World-wide detailed 2D maps require enormous collective efforts. OpenStreetMap is the result of 11 million registered users manually annotating the GPS location of over 1.75 billion entries, including distinctive landmarks and common urban objects. At the same time, manual annotations can include errors and are slow to update, limiting the map's accuracy. Maps from Motion (MfM) is a step forward to automatize such time-consuming map making procedure by computing 2D maps of semantic objects directly from a collection of uncalibrated multi-view images. From each image, we extract a set of object detections, and estimate their spatial arrangement in a top-down local map centered in the reference frame of the camera that captured the image. Aligning these local maps is not a trivial problem, since they provide incomplete, noisy fragments of the scene, and matching detections across them is unreliable because of the presence of repeated pattern and the limited appearance variability of urban objects.
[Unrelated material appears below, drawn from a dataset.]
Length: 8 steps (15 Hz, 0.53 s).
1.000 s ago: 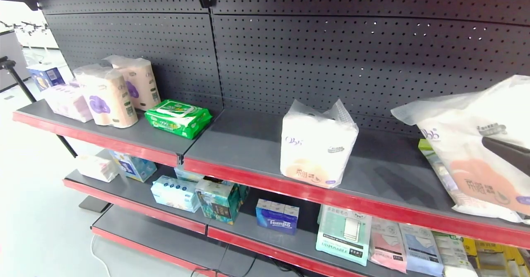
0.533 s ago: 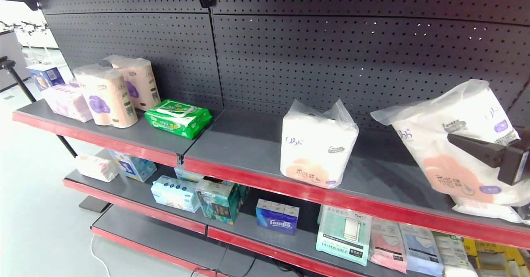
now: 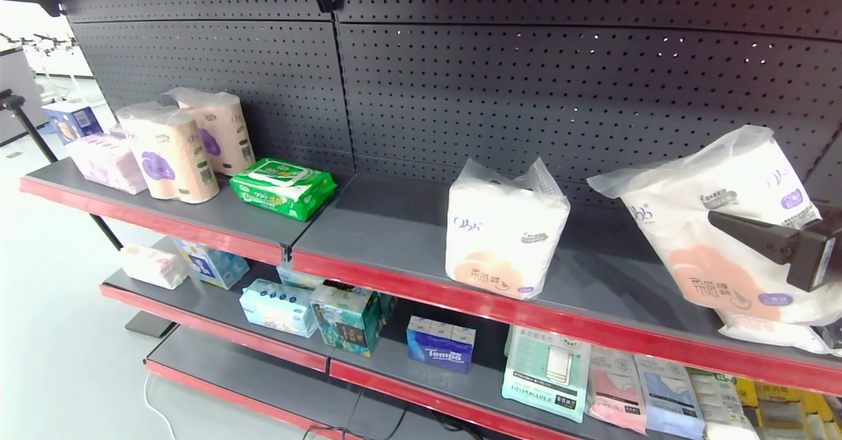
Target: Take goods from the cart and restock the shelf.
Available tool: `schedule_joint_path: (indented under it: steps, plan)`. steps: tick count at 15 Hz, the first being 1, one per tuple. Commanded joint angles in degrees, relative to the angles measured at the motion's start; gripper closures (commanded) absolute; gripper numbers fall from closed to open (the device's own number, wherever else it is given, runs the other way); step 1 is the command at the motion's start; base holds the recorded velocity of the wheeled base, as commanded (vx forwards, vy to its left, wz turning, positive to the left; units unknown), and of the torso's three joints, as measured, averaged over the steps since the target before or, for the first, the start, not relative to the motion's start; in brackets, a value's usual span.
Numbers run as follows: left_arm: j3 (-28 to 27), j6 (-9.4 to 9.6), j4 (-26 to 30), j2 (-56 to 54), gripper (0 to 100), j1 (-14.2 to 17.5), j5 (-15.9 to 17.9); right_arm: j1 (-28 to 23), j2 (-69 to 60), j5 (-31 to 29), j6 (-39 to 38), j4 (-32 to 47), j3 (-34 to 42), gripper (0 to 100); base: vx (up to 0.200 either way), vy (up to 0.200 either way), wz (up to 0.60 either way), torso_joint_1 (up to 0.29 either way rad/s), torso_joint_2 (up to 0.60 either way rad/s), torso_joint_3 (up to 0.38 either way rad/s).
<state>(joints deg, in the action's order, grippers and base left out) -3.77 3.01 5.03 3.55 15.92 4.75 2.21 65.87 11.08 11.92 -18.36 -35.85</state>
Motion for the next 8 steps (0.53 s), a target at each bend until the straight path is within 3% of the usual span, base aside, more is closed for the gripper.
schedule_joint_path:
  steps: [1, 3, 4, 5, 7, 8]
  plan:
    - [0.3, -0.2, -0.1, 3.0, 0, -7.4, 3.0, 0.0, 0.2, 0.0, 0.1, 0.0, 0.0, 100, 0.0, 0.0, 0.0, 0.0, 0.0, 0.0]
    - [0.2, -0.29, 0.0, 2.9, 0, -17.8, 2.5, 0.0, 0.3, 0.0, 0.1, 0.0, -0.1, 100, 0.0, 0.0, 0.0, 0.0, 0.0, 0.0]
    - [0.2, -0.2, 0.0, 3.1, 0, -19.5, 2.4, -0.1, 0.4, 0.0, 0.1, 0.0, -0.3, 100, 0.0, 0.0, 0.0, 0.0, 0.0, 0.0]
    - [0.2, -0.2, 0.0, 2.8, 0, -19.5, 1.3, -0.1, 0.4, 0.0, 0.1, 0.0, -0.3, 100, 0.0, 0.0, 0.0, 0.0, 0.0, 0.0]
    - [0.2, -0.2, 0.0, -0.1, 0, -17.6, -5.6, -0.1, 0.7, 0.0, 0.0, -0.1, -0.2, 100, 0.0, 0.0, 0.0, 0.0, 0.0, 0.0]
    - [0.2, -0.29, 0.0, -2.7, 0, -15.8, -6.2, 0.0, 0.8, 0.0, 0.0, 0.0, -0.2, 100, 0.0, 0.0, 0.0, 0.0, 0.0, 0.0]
We address this with a novel graph-based framework, that encodes the spatial and semantic distribution of the objects detected in each image, and learns how to combine them to predict the objects' poses in a global reference system, while taking into account all possible detection matches and preserving the topology observed in each image. Despite the complexity of the problem, our best model achieves global 2D registration with an average accuracy within 4 meters (i.e., below GPS accuracy) even on sparse sequences with strong viewpoint change, on which COLMAP has an 80% failure rate. We provide extensive evaluation on synthetic and real-world data, showing how the method obtains a solution even in scenarios where standard optimization techniques fail.

Paper Structure

This paper contains 22 sections, 11 equations, 4 figures, 9 tables, 1 algorithm.

Figures (4)

  • Figure 1: The Maps from Motion (MfM) Concept. From a set of uncalibrated images (a) we extract 2D detections of static urban objects (b), and generate local top-down 2D maps representing the spatial arrangement of the objects with respect to each image (c). We then learn how to register all local maps in the same reference frame (d), to generate a common global map with all objects present in the scene (e).
  • Figure 2: The MfM Pipeline. a) We extract 2D maps representing the spatial arrangement of detected objects, from the image's point of view. b) The maps are encoded as a graph, with a node for each detection, and edges connecting detections from the same image (Same-Map) or with the same class label (Same-class). c) A GNN predicts the location of all object and the cameras in one reference frame.
  • Figure 3: Graph Formulation for the MfM problem. Given a set of local maps, we a) assign to each map annotation a node in the graph and b) draw intra-map edges to generate a complete subgraph for each map. We then c) draw inter-map edges connecting detections matched to the same object. Finally, we d) assign to each node of the graph an embedding defined by concatenating the detection's coordinates in the corresponding local map, the one-hot encoding of its semantic class, and the location of a bounding box fitted to the segmentation mask.
  • Figure 4: Average Euclidean error on the reconstructed object locations ($\mu_o$).